C/EBPβ isoforms regulate osteoclastogenesis through MafB expression (A) Venn diagram and number of differentially regulated genes in RAW264.7 cells induced to differentiate into osteoclasts for 2 days as identified by gene array analysis. Control cells (empty vector) and cells stably expressing LAP were compared with cells treated with rapamycin. (B) Real-time RT–PCR analysis of MafB expression in c/ebpβ^−/− and L/L osteoclasts cultured for 2 days with M-CSF and RANK-L as well as in the absence (grey bars) or presence of rapamycin (green bars), as indicated. Values represent relative expression levels compared with WT (set as 1). (C) Real-time RT–PCR analysis of MafB expression in osteoclasts of WT, c/ebpβ^−/− and L/L mice cultured for 6 days under osteoclastogenic conditions. Values represent relative expression levels compared with WT (set as 1). Data are presented as mean±s.e.m.; n=6 per group. ^*P<0.05, ^**P<0.01 versus WT. (D) Luciferase reporter assay using a mouse MafB promoter reporter. RAW264.7 cells were transfected with empty control (EGFP) or with C/EBPβ isoforms. Values were normalized to CMV-promoter driven Renilla luciferase activity. (E) Luciferase reporter assay using a mouse MafB promoter reporter.
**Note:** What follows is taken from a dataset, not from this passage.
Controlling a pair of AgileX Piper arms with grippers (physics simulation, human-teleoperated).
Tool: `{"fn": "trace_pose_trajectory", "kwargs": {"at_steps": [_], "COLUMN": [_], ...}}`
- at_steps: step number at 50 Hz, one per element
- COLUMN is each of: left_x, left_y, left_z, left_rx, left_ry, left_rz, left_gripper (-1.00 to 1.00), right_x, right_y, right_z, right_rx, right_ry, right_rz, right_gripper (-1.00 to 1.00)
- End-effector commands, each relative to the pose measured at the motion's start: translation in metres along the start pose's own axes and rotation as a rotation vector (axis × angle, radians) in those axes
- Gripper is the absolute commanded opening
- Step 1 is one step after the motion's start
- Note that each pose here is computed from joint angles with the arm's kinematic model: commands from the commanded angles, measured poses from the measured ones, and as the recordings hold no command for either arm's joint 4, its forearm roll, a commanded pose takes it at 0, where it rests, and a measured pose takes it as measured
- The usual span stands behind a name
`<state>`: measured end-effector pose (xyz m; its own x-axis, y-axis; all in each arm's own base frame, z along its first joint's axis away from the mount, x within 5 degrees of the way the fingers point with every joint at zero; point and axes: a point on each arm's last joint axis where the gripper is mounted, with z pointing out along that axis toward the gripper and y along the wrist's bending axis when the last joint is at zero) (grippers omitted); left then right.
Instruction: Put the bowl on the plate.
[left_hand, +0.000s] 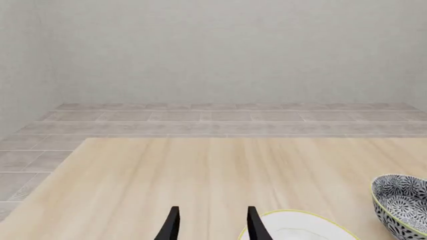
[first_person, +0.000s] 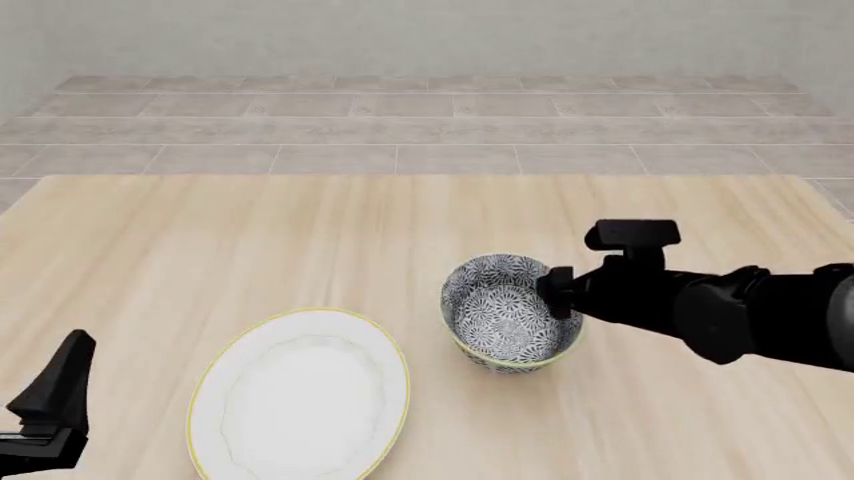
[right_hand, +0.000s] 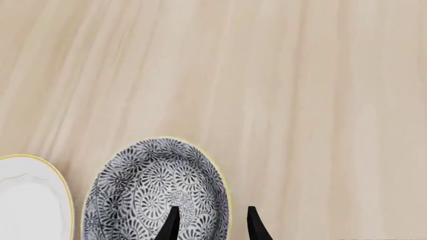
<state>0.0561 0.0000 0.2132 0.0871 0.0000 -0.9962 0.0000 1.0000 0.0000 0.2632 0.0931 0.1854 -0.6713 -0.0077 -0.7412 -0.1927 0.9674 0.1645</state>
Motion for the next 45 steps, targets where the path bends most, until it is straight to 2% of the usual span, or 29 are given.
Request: {"fn": "trace_pose_trajectory", "kwargs": {"at_steps": [1, 45], "left_x": [0.0, 0.0], "left_y": [0.0, 0.0], "left_z": [0.0, 0.0], "left_rx": [0.0, 0.0], "left_ry": [0.0, 0.0], "left_rz": [0.0, 0.0], "left_gripper": [1.0, 1.0], "right_x": [0.003, 0.015], "right_y": [-0.001, -0.001], "right_z": [0.002, 0.014], "right_rx": [0.001, 0.001], "right_ry": [0.004, 0.027], "right_rz": [0.006, 0.022], "right_gripper": [1.0, 1.0]}}
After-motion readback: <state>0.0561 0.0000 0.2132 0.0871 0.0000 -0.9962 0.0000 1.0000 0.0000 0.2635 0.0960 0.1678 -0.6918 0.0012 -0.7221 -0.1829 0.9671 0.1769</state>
RAW264.7 cells were transfected with empty control (EGFP) or LAP expression vector, treated with RANK-L and with rapamycin (green bars), as indicated. (F) C/EBPβ-deficient MEFs were transfected with the mouse MafB promoter reporter and control (empty vector, EGFP) or C/EBPβ (WT) and treated with rapamycin (green bars), as indicated. Data are presented as mean±s.e.m, ^*P<0.05 versus control. (G) Representative pictures of RANK-L-induced osteoclast differentiation of RAW264.7 cells with stable MafB short hairpin interfering RNA (shMafB) or control, in the absence (solvent) or presence of rapamycin, as indicated. Osteoclasts were stained for TRACP (red staining). Bar graphs show quantification of differentiated osteoclasts (number of nuclei per cell), in the absence (solvent) or presence of rapamycin. The values from control cultures in the presence of solvent are set at 100%. A representative experiment is shown. (H) Knock-down of MafB using a shRNA in RAW264.7 cells as determined by western blot analysis. The lanes were run on the same gel, but were noncontiguous. Loading was controlled by analysis of α-tubulin expression.

Figure 9

C/EBPβ as a switch in osteoclastogenesis. Schematic representation of how differences in mTOR activity alters the C/EBPβ isoform ratio to regulate osteoclastogenesis. Rapamycin inhibits mTOR, which causes enhanced expression of LAP. LAP induces expression of MafB. MafB inhibits NFATc1 and other osteoclastic transcriptional regulators (c-Fos and Mitf), which results in the down-regulation of osteoclastic genes including TNFα and the cell fusion genes ATP6v0d2 and DC-STAMP (partially derived from Kim et al, 2007, 2008). Enhanced expression of LAP therefore inhibits osteoclast differentiation, whereas LIP (produced at high mTOR activity) forces osteoclast differentiation.